Software Engineer – DevOps / MLOps Engineer

Chefman•Mahwah, NJ

7h•$115,000 - $150,000

About The Position

In 2020, we launched CHEF iQ, an ecosystem of connected kitchen appliances designed to transform how people cook and connect through food. Our mission is to make great cooking effortless through intelligent technology, guided experiences, and seamless integration between hardware, software, and AI. As CHEF iQ continues to expand its AI capabilities, we are building the infrastructure and platforms that will power the next generation of connected cooking experiences.
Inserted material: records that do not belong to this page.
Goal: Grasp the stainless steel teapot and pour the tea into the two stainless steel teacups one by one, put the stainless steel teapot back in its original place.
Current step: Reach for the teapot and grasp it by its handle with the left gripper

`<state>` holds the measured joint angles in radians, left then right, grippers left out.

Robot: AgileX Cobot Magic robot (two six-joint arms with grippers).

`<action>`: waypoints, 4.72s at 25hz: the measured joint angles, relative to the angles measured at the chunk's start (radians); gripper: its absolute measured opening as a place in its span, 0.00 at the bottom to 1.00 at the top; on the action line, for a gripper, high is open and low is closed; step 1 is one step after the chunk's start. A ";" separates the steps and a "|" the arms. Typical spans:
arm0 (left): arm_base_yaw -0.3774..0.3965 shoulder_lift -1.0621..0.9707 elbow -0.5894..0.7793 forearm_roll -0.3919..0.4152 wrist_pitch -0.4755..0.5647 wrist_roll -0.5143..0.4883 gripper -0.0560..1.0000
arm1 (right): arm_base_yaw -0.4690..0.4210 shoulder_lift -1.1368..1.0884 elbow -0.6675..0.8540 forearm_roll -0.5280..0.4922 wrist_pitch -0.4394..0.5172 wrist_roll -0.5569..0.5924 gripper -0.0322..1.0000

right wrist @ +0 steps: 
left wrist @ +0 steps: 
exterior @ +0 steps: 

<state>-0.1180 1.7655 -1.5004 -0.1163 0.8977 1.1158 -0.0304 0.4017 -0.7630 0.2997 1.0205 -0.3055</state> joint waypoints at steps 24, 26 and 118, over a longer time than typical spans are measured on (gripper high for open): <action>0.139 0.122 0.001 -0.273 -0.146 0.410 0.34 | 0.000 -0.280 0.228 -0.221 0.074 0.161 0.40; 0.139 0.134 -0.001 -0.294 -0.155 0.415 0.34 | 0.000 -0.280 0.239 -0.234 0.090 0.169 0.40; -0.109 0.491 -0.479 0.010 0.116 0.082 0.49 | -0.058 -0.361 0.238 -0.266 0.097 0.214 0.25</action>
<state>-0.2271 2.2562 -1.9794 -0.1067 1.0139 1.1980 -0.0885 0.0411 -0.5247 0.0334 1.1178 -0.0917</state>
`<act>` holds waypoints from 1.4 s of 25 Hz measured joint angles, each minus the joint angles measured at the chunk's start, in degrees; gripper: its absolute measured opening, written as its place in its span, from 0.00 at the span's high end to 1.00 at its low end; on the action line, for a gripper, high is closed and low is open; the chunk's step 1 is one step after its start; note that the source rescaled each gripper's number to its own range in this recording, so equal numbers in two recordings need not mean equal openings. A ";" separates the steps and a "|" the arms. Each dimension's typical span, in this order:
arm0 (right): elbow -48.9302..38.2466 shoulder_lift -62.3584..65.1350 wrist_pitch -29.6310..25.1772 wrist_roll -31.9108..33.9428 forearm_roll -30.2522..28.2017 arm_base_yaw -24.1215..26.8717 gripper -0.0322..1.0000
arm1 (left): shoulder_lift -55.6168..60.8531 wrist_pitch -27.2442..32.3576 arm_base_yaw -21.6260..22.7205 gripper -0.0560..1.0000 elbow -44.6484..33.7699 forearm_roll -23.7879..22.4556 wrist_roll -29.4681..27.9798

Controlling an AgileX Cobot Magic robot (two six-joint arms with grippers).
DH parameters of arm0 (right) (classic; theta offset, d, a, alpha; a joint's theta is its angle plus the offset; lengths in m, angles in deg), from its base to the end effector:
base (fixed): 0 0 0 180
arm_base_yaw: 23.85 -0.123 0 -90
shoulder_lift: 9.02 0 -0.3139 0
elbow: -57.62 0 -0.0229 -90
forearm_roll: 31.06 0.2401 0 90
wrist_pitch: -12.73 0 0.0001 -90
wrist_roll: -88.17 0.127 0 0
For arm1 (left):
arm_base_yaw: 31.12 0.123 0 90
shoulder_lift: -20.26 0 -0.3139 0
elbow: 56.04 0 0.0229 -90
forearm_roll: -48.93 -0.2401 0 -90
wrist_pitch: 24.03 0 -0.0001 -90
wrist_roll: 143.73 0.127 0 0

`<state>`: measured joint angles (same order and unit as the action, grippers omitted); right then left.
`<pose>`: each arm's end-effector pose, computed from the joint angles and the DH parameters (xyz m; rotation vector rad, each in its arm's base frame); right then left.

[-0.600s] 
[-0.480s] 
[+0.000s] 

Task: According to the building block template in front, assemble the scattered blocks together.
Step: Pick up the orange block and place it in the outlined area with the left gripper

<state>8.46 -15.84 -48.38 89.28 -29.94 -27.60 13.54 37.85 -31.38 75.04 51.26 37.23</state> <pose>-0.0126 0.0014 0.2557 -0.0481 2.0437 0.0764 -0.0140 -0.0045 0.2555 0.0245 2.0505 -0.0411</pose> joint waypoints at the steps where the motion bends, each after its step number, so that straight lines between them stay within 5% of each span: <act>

From machine learning and computer vision to Generative AI applications, our success depends on scalable, reliable systems that enable rapid innovation and deployment. We are seeking a highly detail-oriented DevOps / MLOps Engineer to serve as a critical partner to our Machine Learning Engineer, building and maintaining the cloud infrastructure, deployment pipelines, automation frameworks, and operational foundations that support AI development at scale. This individual will play a key role in improving engineering efficiency, increasing system reliability, and ensuring our AI-powered products can be developed, deployed, and scaled successfully. The ideal candidate is passionate about automation, process improvement, and building highly scalable systems. They enjoy creating order from complexity, eliminating operational bottlenecks, and enabling teams to move faster. Experience supporting AI, machine learning, and Generative AI applications in production environments is required.

Requirements

5+ years of experience in DevOps, MLOps, Site Reliability Engineering (SRE), Platform Engineering, or related software engineering roles.
Strong hands-on experience with AWS services and cloud-native architecture.
Experience building and supporting AI and machine learning platforms in AWS environments.
Experience supporting AI, machine learning, and Generative AI applications in production environments.
Experience working with AWS Bedrock, Generative AI services, foundation models, LLM-powered applications, or related AI infrastructure.
Strong experience implementing Infrastructure as Code using Terraform.
Experience with containerization and orchestration technologies such as Docker and Kubernetes.
Strong experience building and maintaining CI/CD pipelines and deployment automation.
Experience supporting machine learning workflows, model deployment, monitoring, and MLOps platforms.
Strong programming and scripting skills in Python, Bash, or similar languages.
Experience with monitoring, logging, observability, and operational tooling.
Strong troubleshooting, systems-thinking, and problem-solving abilities.
Excellent communication and cross-functional collaboration skills.
Proven track record of improving engineering processes, increasing operational efficiency, and scaling software platforms.
Highly organized and detail-oriented with a passion for automation and continuous improvement.

Nice To Haves

Experience with vector databases, retrieval-augmented generation (RAG), model serving, and AI infrastructure.
Experience supporting connected devices, IoT platforms, embedded systems, or consumer technology products.
Domain expertise in machine learning infrastructure, AI platforms, consumer applications, connected products, or similar technology environments.
Experience working in fast-paced startup or high-growth product organizations.

Responsibilities

Design, implement, and maintain scalable AWS cloud infrastructure supporting software, AI, and machine learning applications.
Build and manage Infrastructure as Code (IaC) using Terraform to ensure repeatable, secure, and scalable environments.
Develop and maintain CI/CD pipelines that enable rapid, reliable software and machine learning deployments.
Create and manage MLOps infrastructure for model training, deployment, monitoring, versioning, and lifecycle management.
Partner closely with the Machine Learning Engineer to establish the tools, workflows, and infrastructure required for successful AI development and deployment.
Support Generative AI initiatives by building infrastructure and deployment frameworks for applications utilizing AWS Bedrock, foundation models, LLMs, and related AI services.
Implement monitoring, logging, observability, and alerting systems across software, infrastructure, and machine learning platforms.
Continuously identify opportunities to improve engineering processes, reduce manual effort, increase automation, and improve system reliability.
Optimize cloud environments for scalability, performance, availability, and cost efficiency.
Support security, compliance, backup, disaster recovery, and operational best practices across all environments.
Troubleshoot infrastructure, deployment, and application issues across development, testing, and production environments.
Document infrastructure architecture, deployment processes, operational procedures, and engineering standards.
Contribute to establishing best practices for DevOps, MLOps, cloud architecture, and AI operations.